**Problem details**
Keep every line of the data below that has the string "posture" and present those lines.
● ● ●
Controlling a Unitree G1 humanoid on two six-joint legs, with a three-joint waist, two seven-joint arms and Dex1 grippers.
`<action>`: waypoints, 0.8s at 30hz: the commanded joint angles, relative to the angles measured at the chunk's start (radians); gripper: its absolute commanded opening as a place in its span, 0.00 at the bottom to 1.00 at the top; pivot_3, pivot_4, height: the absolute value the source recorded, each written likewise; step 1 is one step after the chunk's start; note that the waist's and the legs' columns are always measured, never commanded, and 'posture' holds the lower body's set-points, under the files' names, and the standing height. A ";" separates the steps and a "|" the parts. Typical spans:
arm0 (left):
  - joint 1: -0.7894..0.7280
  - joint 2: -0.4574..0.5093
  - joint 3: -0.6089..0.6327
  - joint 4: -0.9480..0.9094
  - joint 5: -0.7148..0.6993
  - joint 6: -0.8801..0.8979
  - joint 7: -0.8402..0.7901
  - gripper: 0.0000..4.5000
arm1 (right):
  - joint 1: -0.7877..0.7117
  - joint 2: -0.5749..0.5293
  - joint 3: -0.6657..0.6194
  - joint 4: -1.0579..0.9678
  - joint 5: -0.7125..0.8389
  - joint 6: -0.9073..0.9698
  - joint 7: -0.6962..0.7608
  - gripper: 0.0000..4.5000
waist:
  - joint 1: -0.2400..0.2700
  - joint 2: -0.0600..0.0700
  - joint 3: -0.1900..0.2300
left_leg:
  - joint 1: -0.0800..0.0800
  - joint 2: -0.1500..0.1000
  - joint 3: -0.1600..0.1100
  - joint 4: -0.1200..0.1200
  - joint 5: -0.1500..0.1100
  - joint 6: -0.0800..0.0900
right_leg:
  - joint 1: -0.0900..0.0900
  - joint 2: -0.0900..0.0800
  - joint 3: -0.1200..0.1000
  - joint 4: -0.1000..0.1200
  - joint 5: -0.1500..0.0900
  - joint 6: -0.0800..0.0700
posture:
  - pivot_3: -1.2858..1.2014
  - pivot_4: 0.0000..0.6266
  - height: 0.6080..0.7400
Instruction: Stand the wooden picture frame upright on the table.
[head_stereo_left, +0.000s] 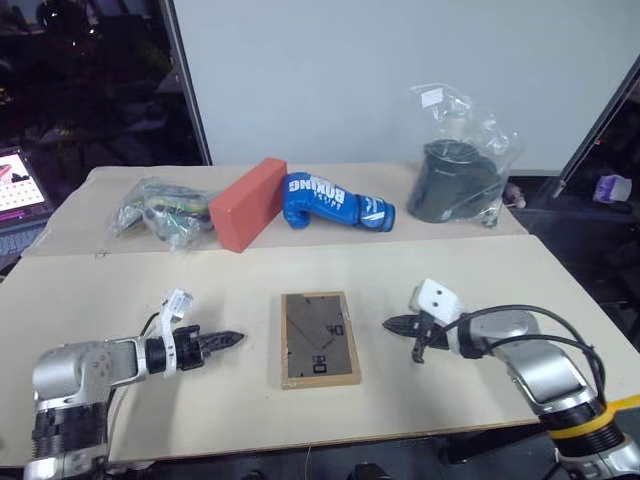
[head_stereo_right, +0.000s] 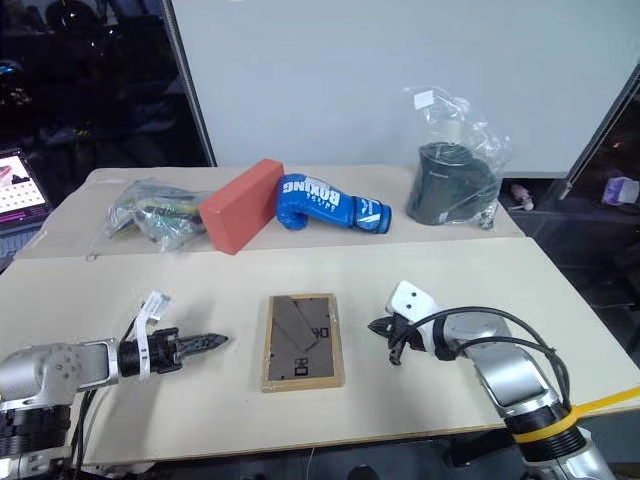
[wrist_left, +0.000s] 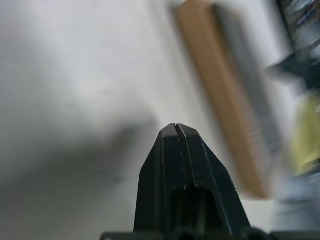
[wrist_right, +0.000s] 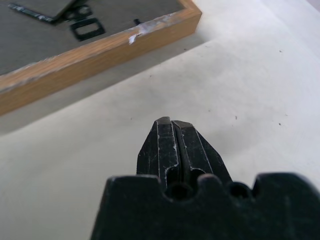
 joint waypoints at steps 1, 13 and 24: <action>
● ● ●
**Answer space**
`<action>`: waypoints, 0.8s at 30hz: the commanded joint angles, relative to the angles measured at the chunk's start (radians); gripper: its absolute commanded opening as a place in its span, 0.00 at the bottom to 1.00 at the top; pivot_3, pivot_4, height: the absolute value the source recorded, each written likewise; step 1 is one step after the chunk's start; note that the waist's and the legs' columns are always measured, never commanded, and 'posture' holds the lower body's set-points, under the files' names, and the standing height. A ";" separates the steps and a "|" the parts. Typical spans:
posture:

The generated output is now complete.